Problem to solve | Could you set down exactly the lines of the data below, starting at the one that holds "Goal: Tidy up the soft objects" and ending at the one that holds "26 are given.", both included, and only those?

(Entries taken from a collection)
· · · · ·

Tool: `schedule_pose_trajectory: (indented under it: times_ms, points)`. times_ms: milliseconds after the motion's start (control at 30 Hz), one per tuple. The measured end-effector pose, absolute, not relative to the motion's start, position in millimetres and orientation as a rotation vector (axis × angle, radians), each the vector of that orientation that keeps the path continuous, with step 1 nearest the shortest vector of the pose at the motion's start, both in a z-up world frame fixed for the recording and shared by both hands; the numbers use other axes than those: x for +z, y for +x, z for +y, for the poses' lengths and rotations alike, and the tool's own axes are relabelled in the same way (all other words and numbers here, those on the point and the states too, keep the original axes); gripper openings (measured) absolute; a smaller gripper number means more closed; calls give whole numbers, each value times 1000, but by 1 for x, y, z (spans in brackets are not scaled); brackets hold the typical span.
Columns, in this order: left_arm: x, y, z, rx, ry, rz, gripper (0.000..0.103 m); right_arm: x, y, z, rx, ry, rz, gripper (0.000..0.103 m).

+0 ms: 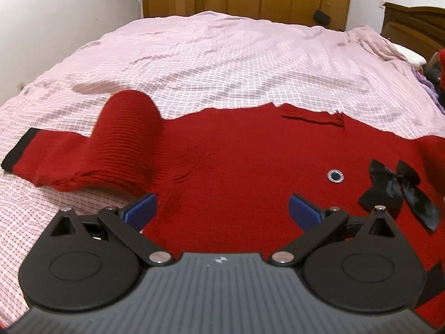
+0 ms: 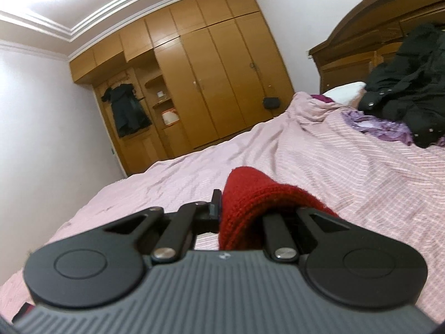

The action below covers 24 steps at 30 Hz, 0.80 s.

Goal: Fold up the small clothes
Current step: 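Lift the sleeve and fold it across the cardigan body with the right gripper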

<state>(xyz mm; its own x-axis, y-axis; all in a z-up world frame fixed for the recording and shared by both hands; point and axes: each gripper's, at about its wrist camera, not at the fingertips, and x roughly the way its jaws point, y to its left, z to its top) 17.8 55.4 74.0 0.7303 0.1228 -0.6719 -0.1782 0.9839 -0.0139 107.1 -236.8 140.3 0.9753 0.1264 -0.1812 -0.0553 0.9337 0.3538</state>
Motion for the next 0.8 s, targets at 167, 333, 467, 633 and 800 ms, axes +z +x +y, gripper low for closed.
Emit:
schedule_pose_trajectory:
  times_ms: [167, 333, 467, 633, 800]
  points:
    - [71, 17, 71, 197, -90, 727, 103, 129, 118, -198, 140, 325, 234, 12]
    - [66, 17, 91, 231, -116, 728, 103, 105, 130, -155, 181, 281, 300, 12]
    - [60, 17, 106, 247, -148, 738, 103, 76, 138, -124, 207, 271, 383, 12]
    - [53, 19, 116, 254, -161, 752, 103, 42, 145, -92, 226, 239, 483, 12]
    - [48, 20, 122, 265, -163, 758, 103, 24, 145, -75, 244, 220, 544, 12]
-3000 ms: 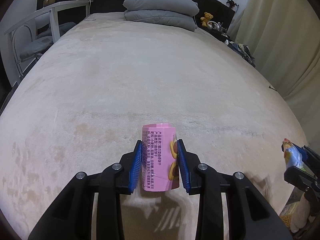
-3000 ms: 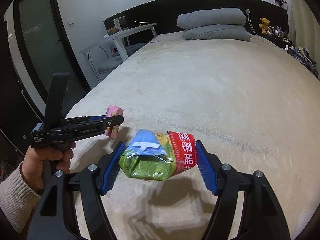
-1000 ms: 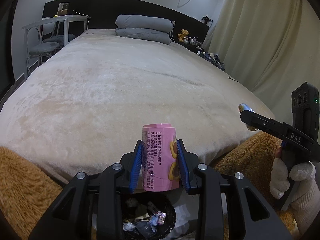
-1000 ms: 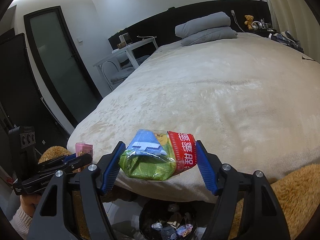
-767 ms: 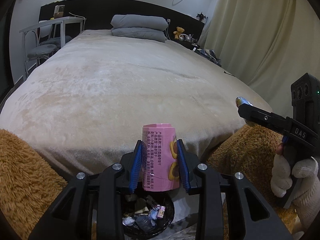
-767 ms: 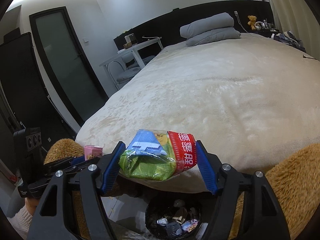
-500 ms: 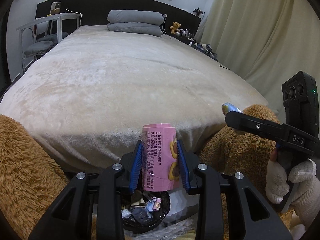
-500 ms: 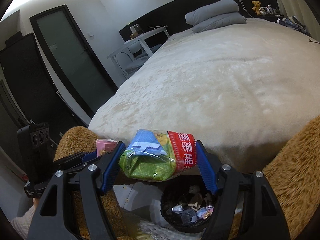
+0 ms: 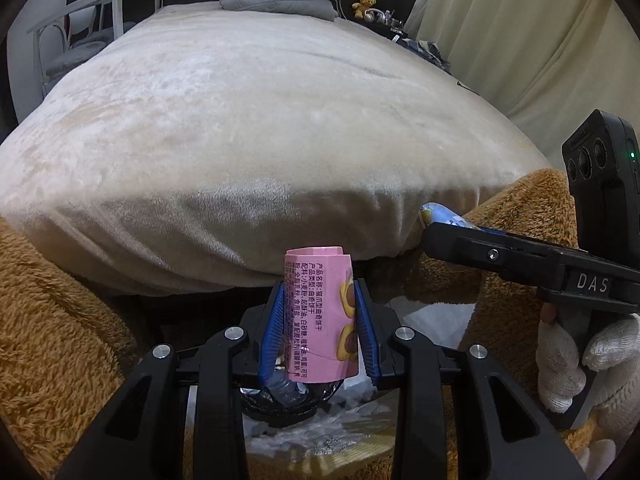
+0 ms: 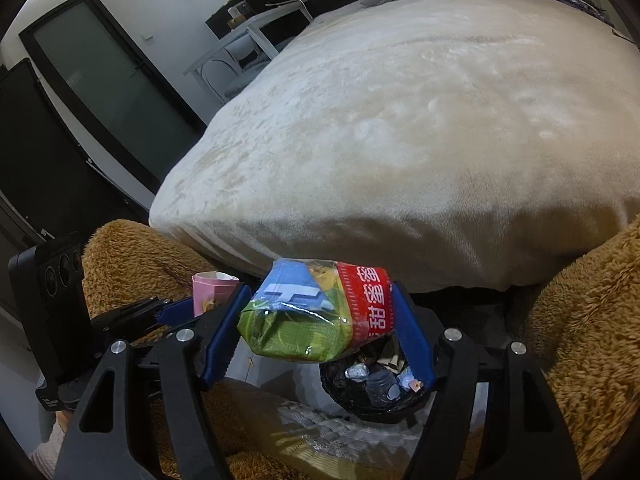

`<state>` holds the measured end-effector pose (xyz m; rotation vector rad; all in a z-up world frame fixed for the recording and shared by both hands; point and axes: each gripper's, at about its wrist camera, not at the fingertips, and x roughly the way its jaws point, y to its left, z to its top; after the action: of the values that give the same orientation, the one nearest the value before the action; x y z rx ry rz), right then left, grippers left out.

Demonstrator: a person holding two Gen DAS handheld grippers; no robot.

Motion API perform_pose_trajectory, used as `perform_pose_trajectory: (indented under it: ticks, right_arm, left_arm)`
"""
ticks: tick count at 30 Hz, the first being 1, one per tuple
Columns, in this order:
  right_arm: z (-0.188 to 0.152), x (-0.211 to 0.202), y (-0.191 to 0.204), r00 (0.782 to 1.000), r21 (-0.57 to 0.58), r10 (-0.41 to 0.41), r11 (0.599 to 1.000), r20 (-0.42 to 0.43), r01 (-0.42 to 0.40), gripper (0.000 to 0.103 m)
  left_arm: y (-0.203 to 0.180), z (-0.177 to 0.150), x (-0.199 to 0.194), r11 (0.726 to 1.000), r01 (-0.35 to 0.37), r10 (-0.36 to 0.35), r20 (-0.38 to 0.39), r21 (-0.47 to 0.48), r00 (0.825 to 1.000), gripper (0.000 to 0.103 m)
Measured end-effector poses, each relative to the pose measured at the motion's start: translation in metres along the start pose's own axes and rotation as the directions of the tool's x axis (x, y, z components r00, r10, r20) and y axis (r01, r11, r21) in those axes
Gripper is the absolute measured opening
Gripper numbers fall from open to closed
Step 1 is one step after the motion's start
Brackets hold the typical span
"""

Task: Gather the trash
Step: 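Lower the pink box and snack packet to the black bin and open both tools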

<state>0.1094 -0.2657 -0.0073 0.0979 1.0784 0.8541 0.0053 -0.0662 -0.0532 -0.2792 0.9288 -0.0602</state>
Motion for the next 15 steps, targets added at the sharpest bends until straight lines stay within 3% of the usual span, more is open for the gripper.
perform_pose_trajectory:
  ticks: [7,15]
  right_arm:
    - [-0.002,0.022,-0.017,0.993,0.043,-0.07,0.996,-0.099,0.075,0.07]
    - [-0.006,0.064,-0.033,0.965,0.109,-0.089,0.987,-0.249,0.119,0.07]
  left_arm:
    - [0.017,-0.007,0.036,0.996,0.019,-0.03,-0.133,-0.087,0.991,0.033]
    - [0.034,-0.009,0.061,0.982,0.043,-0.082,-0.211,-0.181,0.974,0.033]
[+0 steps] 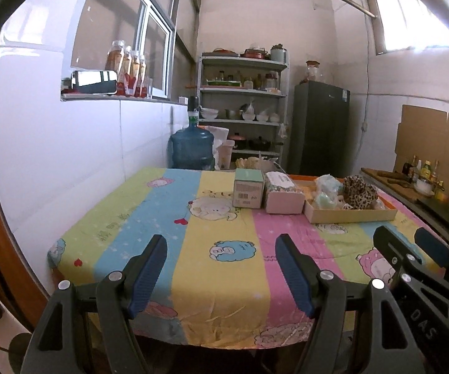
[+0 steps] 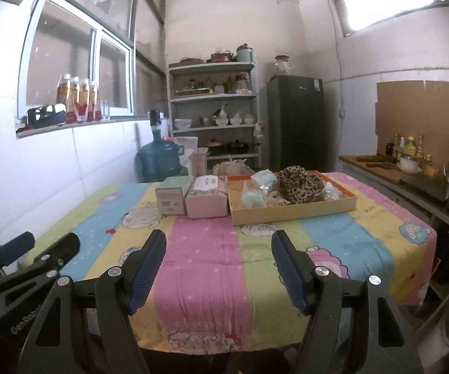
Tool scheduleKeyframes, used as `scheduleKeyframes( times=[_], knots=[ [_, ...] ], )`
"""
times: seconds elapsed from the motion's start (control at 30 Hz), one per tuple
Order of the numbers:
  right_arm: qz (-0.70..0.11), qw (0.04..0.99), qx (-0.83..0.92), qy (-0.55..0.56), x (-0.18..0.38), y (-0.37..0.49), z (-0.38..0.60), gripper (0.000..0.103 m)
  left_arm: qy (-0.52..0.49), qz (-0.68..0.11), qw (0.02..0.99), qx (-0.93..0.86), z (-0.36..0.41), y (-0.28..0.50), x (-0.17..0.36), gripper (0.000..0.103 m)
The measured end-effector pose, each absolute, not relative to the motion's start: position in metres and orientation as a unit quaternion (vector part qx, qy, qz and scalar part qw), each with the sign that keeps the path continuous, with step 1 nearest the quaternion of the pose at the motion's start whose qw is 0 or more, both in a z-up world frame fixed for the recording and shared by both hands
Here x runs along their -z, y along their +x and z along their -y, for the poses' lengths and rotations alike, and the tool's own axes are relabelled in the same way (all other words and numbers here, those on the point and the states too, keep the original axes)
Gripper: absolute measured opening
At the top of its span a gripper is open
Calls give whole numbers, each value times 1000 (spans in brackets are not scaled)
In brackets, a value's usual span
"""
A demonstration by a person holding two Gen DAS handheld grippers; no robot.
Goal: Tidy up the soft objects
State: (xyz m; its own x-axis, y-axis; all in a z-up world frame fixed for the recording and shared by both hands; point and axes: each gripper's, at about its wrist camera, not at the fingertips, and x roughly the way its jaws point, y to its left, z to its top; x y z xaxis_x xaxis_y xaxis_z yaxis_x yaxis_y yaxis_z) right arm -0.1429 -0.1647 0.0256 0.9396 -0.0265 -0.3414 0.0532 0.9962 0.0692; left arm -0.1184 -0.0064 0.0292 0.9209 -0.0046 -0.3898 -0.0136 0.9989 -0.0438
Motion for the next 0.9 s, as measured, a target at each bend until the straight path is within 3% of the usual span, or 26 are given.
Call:
scheduleKeyframes(
  times=[0.9],
  knots=[
    [-166,985,9,45,-27,-148,163,72,-18,-197,980,6,13,-122,-32,72]
  ],
)
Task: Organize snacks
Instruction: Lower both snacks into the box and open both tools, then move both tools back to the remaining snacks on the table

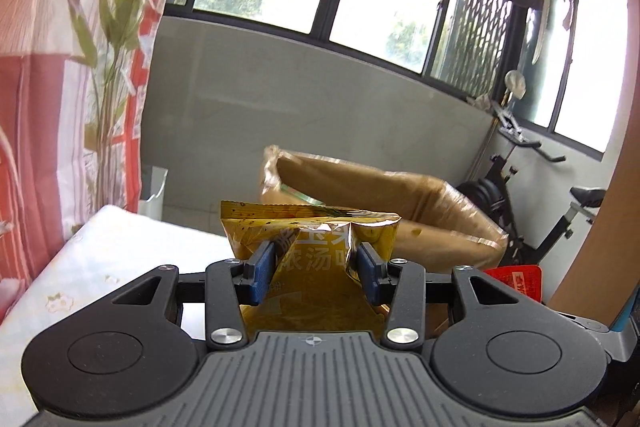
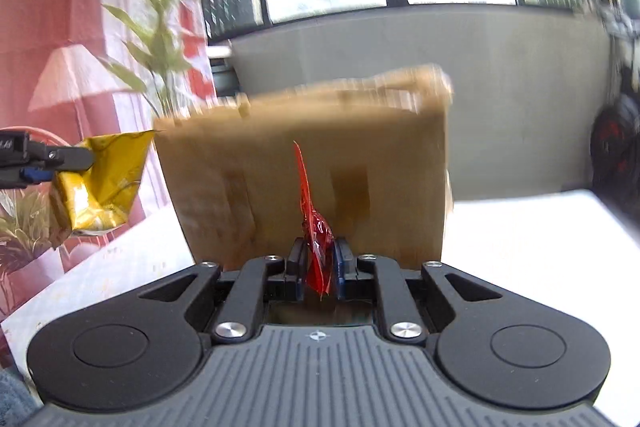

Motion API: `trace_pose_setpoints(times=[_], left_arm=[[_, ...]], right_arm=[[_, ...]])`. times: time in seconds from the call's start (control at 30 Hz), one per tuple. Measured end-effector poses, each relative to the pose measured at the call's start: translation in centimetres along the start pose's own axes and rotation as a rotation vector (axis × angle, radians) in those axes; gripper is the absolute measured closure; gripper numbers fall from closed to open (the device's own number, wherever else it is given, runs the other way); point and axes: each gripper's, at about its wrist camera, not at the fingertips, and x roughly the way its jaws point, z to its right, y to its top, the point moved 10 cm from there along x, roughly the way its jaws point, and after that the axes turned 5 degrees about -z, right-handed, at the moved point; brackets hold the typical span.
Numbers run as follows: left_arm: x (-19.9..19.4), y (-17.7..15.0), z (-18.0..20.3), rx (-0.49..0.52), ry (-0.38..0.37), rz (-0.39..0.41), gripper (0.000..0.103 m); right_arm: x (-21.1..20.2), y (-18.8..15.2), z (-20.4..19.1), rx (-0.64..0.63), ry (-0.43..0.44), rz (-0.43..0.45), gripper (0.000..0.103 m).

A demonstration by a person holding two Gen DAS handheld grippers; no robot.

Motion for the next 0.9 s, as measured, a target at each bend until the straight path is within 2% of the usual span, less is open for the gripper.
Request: trace_pose_setpoints(times=[0.13,0.23,0.3,0.4,0.47,0.57,0.67,0.7,0.77,0.83,0.9], left_arm=[[1.4,4.0,2.3,0.052,-0.047,0.054,0.056],[3.5,6.6,4.3,0.113,-0.065,0.090,0.056],[5.6,7.9,5.5,0.127,-0.078,0.079,0.056],[10.1,9.0,7.0,0.152,-0.059,0.038,0.056],[13.1,8.8,7.3,0.156,-0.009,-0.002,0.056],[16.7,7.7,7.8,0.126,-0.044,-0.076,0.055],[19.1,6.3,8.2,0.132,-0.031,-0.134,0.051],[19.8,6.0,8.0,0.131,-0.030,-0.150,0.047],[20.2,5.8,7.6,0.120,-0.024,-0.150,0.032],[19.7,5.9,6.9,0.109,-0.026,-0.124,0.030],[19.0,6.2,5.9,0.102,-0.024,-0.109,0.030]], right_arm=[[0.0,4.8,-0.5,-0.058,0.018,0.062,0.088],[1.5,7.9,0.2,-0.066,-0.005,0.090,0.088],[3.0,9.7,1.0,-0.068,-0.038,0.100,0.088],[6.4,10.9,2.8,-0.049,-0.103,0.045,0.088],[8.5,10.9,4.0,-0.020,-0.147,-0.005,0.088],[10.5,10.0,5.4,-0.014,-0.212,-0.074,0.088],[11.4,9.0,6.2,0.010,-0.223,-0.130,0.086],[11.5,8.9,6.5,0.018,-0.224,-0.142,0.082],[11.0,9.1,6.5,0.015,-0.214,-0.119,0.070],[10.5,9.3,6.3,0.006,-0.199,-0.109,0.056],[9.8,9.3,6.1,0.002,-0.185,-0.103,0.056]])
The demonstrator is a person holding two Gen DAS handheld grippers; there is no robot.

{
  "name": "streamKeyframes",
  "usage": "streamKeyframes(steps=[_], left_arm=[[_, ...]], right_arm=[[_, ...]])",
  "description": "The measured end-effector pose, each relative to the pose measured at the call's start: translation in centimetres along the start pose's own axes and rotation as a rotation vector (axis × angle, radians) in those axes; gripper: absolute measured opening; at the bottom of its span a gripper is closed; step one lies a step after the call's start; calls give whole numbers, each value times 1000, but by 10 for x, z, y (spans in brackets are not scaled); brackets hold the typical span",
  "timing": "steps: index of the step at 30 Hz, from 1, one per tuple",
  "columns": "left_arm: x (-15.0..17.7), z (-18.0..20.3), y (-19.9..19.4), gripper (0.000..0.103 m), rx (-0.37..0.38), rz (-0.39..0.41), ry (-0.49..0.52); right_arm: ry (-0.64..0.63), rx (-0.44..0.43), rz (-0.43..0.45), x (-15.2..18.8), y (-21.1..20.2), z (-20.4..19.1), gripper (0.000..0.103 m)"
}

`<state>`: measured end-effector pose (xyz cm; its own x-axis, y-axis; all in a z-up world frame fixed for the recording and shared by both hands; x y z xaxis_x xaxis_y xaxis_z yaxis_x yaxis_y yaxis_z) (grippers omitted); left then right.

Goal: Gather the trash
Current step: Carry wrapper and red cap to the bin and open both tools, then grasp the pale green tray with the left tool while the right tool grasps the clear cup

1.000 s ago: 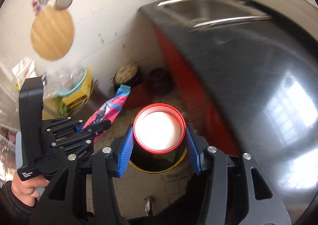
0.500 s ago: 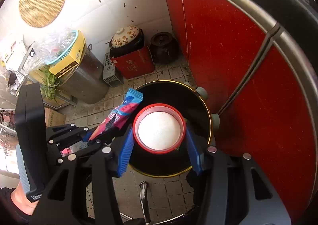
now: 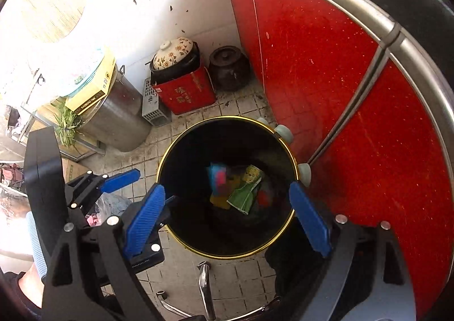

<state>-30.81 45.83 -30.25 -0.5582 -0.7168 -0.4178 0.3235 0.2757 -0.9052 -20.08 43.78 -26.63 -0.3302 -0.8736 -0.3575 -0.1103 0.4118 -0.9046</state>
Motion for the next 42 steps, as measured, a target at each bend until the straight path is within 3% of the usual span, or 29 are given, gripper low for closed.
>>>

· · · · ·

Your response |
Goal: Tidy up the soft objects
State: (xyz m; its own x-axis, y-axis; all in a z-up world frame fixed for the recording and shared by both hands; point and axes: each gripper's, at about its wrist camera, not at the fingertips, and x roughly the way its jaws point, y to its left, z to its top; x y z xaxis_x xaxis_y xaxis_z yaxis_x yaxis_y yaxis_z) right arm -0.1429 -0.1647 0.0256 0.9396 -0.0265 -0.3414 0.0532 0.9962 0.0692; left arm -0.1184 -0.0064 0.0292 0.9209 -0.0046 -0.3898 -0.0136 0.9989 -0.0438
Motion for the next 0.9 s, as measured, a target at each bend until the straight path is within 3% of the usual span, or 26 are given.

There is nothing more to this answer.